It was my turn to sigh. I wanted to tell them I didn’t beg for anything, but I wasn’t entirely sure that was true.
“We would like you on our side,” Mr. Olson said. “The council can’t be everywhere, and as you’ve seen, some of the supernaturals in power take advantage of that fact. Some of the larger territories already have er…agents, if you will, in place.
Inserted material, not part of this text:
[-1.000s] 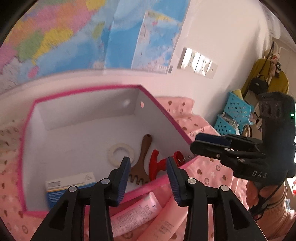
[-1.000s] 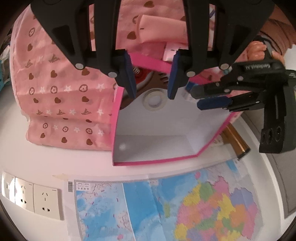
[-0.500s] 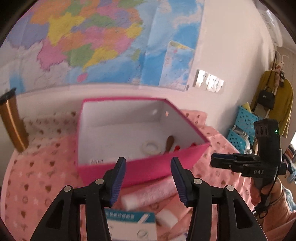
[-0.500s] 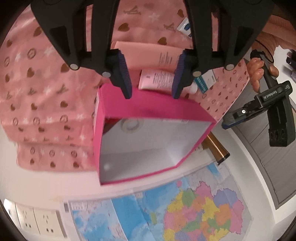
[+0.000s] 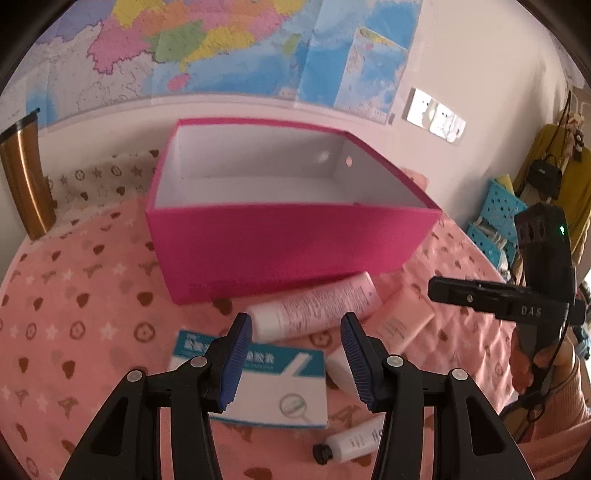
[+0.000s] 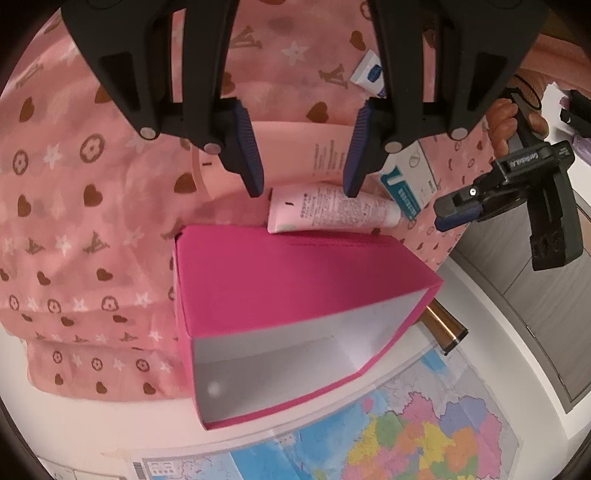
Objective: Organize rigid objects
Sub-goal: 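Move the right gripper back to the white tube with blue label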
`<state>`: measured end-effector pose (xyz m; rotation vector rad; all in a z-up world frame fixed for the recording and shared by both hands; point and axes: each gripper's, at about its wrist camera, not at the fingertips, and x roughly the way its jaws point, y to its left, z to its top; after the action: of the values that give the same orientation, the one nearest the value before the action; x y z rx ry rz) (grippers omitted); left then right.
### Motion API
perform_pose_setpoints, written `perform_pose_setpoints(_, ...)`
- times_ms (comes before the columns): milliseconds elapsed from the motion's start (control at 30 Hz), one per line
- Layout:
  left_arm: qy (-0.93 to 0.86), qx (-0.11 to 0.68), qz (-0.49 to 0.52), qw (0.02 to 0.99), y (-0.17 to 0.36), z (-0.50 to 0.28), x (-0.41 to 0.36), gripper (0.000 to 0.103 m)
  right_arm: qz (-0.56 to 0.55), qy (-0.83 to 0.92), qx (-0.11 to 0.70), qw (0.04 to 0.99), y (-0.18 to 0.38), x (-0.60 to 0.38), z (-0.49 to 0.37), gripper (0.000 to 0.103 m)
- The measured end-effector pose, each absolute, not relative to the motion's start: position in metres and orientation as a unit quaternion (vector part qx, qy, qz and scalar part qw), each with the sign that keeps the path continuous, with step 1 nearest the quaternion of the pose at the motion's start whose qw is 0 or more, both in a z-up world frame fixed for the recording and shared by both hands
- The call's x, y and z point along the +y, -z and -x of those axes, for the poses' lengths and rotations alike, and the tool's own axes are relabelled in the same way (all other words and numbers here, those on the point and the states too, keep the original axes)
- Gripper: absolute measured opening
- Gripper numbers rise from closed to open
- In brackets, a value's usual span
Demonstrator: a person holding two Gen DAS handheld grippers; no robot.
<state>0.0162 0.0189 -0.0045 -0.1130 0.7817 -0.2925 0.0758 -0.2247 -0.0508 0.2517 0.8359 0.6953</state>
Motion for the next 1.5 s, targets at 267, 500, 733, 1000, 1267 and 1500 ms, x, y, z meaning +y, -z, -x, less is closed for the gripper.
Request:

We would simply like to recruit you to be Jakeston’s.”
“Agent Silver,” Lilah coaxed. “Be our enforcer.” She leaned toward me. “We’ll even give you a badge. Hmmm?”
Like I was six years old and they were trying to bribe me with lollipops.
“We want the communities to know we’ve hired you,” Nash told me, after glaring at Lilah. “We will officially back you, and with each council protecting you, you can investigate freely the criminal activity of persons such as our own county master. Neither he nor his people will be able to keep you out of his coven, his clubs…” She almost cracked a smile. “Or even his bedroom.”
So they’d heard about me punching Axton in the face.
I narrowed my eyes. “Axton doesn’t care about his council’s rules. He flaunts his lawlessness, and your council isn’t doing shit to stop him.”
“We only interfere when something critical comes to our attention. Now that it has, the vampire council is investigating the county master’s risky and criminal activity.”
“How did it finally come to their attention?” I asked, curious.
“Because,” Mrs. Nash said, “they were investigating you as a potential agent.”
“You people need to be more active and aware of what’s going on with your own groups,” I said.
Each one of them gave me a pointed look. “Exactly what we’re trying to do, Ms. Silver.”
“But Mr. Axton is not for you to worry over right now,” Olson declared.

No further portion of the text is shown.